Smart Food Choices Key to a Healthy Barbeque

Lean meats, veggies, marinades good options for summer grilling, expert advises

SATURDAY, Aug. 6 (HealthDay News) -- Choosing healthy foods to barbeque -- and even barbequing with marinades instead of high-fat sauces -- can help reduce your risk of heart disease as well as stroke, experts say.

Many common barbeque favorites, such as pork, ribs and even corn on the cob, are often slathered with rich sauces that are high in calories, fats and salt. There are, however, healthier ways to barbeque that are also delicious, according to Dr. Vivienne Halpern, a member of the Society for Vascular Surgery.

"Grilling lean meats and vegetables without heavy sauces are wonderful for the barbeque," explained Halpern in a society news release. "These can become your family's new favorites." A fresh salad and watermelon for dessert will make the meal complete, she suggested.
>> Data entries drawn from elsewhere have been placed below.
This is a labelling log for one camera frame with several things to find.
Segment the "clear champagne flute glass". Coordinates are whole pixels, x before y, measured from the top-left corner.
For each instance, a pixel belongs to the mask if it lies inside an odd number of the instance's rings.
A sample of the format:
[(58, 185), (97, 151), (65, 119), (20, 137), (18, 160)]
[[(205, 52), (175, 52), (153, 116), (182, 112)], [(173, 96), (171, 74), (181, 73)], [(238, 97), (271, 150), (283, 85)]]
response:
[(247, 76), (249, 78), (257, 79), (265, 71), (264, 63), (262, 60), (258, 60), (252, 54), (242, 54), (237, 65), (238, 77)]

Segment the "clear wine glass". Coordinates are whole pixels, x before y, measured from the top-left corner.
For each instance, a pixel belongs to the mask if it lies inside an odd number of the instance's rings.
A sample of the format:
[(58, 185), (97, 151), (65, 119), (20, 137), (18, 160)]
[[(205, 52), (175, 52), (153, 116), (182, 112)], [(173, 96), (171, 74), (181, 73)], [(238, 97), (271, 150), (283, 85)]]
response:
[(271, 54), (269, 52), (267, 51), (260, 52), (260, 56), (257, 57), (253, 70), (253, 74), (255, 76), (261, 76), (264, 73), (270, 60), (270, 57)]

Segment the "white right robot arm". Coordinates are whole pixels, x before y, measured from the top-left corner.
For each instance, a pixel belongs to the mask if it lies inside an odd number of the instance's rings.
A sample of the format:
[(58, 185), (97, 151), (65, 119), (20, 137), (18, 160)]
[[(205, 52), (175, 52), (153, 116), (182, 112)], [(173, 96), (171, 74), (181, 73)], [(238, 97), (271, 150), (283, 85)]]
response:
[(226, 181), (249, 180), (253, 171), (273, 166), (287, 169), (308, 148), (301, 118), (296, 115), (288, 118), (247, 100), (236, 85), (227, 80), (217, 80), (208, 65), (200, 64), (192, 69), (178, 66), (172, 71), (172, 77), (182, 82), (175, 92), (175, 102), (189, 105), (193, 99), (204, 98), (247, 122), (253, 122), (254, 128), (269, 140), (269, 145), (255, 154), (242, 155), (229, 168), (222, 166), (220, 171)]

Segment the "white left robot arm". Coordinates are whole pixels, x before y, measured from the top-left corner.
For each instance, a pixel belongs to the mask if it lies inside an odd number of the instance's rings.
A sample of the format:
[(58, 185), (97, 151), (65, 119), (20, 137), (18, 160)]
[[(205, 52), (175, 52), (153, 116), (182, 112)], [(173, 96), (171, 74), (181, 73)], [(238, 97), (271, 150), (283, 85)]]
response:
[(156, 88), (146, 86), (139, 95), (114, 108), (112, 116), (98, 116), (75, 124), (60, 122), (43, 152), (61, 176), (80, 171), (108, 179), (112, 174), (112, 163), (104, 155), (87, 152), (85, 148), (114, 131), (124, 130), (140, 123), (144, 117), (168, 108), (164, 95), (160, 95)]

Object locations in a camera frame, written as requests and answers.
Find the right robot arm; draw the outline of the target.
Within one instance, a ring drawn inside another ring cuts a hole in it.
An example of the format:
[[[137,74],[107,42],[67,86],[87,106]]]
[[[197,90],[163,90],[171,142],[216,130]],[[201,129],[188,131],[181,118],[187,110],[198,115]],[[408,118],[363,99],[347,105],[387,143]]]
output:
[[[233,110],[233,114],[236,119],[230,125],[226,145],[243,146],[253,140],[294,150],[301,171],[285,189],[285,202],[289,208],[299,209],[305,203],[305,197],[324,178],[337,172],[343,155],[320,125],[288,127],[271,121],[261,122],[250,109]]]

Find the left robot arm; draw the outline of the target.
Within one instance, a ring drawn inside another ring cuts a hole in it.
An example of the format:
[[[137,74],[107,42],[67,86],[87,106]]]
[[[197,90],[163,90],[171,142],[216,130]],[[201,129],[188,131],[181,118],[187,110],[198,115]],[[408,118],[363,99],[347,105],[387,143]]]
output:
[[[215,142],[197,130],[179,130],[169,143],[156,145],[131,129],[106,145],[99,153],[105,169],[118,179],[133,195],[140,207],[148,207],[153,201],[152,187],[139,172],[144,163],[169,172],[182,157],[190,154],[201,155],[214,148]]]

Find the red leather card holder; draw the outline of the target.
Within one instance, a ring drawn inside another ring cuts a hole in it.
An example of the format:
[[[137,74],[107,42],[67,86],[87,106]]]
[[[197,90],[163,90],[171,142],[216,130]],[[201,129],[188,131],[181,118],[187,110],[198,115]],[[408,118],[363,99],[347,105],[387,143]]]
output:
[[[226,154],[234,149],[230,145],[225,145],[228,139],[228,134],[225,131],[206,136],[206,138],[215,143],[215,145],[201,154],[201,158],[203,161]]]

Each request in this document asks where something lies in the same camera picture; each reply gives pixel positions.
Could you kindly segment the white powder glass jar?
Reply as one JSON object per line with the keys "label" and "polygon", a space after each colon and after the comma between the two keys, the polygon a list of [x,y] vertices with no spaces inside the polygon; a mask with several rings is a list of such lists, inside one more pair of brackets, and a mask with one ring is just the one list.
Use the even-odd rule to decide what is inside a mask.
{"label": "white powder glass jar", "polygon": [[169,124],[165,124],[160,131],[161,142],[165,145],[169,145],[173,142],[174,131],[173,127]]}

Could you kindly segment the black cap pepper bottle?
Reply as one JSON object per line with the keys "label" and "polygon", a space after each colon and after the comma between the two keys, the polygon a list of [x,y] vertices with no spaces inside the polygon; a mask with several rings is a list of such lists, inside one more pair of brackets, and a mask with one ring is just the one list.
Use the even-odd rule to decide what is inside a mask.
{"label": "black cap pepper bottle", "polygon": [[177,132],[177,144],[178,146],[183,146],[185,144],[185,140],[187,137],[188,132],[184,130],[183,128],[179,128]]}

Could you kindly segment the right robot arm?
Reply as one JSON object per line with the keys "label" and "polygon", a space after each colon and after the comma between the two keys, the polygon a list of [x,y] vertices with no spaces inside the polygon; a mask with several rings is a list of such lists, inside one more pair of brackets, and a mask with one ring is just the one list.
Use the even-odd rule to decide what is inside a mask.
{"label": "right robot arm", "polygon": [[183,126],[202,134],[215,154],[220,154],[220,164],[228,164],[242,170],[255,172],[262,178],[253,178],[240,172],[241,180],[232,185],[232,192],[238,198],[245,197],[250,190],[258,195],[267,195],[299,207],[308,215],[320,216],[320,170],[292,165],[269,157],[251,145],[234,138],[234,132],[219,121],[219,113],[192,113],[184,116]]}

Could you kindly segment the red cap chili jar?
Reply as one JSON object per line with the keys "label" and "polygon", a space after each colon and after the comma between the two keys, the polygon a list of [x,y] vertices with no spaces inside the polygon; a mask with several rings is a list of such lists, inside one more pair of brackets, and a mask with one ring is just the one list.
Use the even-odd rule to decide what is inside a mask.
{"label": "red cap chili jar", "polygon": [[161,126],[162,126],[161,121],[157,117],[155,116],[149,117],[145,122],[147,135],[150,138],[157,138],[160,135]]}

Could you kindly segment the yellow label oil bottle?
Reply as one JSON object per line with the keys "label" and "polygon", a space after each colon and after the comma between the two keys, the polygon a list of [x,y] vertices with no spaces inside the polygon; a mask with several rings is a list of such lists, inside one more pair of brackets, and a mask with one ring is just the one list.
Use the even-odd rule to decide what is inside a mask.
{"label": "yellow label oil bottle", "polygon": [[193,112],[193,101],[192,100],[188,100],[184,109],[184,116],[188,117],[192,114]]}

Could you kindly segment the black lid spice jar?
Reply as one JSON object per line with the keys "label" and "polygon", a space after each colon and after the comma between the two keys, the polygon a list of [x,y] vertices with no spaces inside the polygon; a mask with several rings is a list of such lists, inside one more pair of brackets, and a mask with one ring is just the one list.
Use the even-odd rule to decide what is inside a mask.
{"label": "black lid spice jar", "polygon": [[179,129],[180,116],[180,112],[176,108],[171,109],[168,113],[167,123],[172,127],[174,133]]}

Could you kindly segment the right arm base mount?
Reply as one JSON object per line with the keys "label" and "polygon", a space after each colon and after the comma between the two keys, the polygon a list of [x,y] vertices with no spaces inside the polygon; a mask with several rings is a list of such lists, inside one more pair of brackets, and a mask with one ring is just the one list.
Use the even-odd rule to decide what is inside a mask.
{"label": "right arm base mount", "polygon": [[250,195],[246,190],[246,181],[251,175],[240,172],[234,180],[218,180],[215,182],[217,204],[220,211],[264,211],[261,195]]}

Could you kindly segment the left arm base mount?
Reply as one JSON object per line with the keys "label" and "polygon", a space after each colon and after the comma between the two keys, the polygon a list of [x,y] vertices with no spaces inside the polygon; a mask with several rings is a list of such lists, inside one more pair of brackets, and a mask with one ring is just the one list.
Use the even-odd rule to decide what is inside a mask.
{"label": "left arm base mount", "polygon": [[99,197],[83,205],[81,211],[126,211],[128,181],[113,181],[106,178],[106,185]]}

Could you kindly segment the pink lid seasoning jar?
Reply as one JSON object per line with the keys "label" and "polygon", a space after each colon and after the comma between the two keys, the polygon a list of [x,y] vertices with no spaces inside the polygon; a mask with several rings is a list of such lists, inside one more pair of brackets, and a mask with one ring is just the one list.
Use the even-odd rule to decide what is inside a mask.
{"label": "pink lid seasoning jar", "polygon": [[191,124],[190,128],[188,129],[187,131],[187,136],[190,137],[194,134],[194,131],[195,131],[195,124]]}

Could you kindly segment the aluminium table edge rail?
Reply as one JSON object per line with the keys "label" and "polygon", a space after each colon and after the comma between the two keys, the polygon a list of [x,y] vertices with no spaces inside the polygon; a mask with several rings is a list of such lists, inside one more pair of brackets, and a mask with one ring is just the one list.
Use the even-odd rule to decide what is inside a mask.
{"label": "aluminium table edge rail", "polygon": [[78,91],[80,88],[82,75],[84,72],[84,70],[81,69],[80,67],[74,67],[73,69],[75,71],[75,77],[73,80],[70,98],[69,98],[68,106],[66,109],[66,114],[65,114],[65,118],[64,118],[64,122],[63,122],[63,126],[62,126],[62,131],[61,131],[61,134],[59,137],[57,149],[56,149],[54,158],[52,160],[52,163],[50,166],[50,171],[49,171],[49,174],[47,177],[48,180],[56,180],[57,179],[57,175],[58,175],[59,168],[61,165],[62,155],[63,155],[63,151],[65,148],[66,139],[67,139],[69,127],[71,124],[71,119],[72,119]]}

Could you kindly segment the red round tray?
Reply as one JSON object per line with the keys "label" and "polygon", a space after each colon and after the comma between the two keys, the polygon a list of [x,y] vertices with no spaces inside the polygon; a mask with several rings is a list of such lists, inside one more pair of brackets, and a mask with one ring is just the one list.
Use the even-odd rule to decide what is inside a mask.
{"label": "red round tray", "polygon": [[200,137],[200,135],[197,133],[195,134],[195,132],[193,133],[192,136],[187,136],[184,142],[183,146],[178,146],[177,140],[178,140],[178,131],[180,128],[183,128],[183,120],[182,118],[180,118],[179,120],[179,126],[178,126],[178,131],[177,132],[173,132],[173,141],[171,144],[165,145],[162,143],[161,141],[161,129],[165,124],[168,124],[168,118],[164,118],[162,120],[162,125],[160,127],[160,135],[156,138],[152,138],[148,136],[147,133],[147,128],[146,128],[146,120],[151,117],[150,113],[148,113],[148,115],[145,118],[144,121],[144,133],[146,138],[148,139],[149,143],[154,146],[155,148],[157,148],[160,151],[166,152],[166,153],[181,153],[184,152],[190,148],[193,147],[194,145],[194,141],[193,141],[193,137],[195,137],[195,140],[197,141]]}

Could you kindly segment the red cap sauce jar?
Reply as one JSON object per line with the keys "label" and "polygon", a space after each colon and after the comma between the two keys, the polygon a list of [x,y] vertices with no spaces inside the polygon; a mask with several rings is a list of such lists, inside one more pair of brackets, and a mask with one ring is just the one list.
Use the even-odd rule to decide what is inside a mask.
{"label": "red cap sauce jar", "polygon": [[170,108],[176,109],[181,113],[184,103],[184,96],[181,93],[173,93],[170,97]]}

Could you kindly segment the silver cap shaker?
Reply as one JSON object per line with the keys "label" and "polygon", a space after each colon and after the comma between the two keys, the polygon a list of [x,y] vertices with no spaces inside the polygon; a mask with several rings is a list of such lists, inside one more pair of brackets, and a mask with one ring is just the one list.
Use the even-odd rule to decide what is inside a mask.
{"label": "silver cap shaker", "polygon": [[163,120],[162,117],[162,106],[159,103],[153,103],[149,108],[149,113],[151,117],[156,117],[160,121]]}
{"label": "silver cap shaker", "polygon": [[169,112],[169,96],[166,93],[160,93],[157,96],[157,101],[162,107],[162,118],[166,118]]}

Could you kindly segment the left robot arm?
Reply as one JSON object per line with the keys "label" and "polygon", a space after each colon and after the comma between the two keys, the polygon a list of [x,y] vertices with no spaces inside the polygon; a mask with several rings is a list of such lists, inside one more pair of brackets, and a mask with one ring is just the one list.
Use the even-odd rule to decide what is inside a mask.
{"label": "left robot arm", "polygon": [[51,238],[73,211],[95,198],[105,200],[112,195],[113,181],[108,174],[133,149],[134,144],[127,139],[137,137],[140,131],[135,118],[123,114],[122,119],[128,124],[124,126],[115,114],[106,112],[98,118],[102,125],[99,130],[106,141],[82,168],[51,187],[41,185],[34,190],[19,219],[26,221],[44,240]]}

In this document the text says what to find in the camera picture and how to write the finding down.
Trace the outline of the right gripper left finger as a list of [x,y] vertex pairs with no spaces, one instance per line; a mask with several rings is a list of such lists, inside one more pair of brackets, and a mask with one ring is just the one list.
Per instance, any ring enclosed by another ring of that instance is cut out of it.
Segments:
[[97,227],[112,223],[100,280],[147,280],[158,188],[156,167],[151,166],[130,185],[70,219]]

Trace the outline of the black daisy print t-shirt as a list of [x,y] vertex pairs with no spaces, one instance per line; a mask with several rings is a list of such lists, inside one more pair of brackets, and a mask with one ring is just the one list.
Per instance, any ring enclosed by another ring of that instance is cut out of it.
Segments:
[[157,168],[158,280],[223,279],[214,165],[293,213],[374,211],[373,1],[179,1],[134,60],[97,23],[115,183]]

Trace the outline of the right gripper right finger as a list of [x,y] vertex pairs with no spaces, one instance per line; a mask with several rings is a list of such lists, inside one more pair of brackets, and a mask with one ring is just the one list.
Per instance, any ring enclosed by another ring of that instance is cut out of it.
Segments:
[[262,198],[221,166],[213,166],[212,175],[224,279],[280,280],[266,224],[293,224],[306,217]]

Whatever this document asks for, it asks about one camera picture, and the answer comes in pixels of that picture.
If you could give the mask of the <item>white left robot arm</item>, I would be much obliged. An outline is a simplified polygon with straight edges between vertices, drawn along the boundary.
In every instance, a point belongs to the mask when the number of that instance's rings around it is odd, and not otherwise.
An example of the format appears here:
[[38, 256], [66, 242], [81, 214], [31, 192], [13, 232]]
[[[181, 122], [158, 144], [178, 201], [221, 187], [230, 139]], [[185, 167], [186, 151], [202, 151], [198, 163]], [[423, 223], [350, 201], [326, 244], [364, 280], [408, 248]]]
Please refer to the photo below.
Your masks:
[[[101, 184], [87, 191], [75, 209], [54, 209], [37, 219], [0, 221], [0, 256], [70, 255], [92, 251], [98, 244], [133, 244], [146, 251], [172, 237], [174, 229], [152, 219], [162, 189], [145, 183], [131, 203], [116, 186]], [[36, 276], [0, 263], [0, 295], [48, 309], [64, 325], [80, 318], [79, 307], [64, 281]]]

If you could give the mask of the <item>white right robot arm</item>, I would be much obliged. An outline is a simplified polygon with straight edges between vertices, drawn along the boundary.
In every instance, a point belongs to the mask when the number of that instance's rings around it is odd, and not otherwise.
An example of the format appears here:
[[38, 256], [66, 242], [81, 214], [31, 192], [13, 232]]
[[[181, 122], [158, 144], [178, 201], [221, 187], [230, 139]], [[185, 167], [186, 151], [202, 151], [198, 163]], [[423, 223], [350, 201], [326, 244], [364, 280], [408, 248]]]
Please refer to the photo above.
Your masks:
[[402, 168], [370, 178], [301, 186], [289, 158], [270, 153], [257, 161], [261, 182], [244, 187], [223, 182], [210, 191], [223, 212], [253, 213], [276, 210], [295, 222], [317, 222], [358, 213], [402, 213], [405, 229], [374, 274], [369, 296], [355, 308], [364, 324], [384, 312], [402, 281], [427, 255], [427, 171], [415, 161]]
When firing up the grill, instead of barbequing hot dogs and hamburgers, Halpern suggested choosing lean proteins that are lower in fat, calories and cholesterol, such as chicken, fish, turkey, sirloin, turkey, buffalo or veggie burgers. Halpern also pointed out that olive oil-based marinades and lemon juice are healthier ways to add flavor to grilled meats and vegetables.

"It's true that we are what we eat," added Halpern. "Our food choices affect our caloric intake, cholesterol and sodium."

Halpern's recommendations underscore the 2010 Dietary Guidelines for Americans, created by the U.S. Department of Agriculture and the U.S. Department of Health and Human Services. The guidelines urge Americans to eat more of the following:

  • Fruits and vegetables
  • Whole grains
  • Low-fat milk products
  • Lean meats, beans, eggs, nuts
  • Fish
  • Foods low in saturated fats, trans fats, cholesterol, salt, and added sugar

Americans can also control their blood pressure and cholesterol, Halpern added, with moderate exercise (such as walking 30 minutes each day), not smoking and maintaining a healthy body weight.

More information

The U.S. National Heart, Lung and Blood Institute has more about heart and vascular diseases.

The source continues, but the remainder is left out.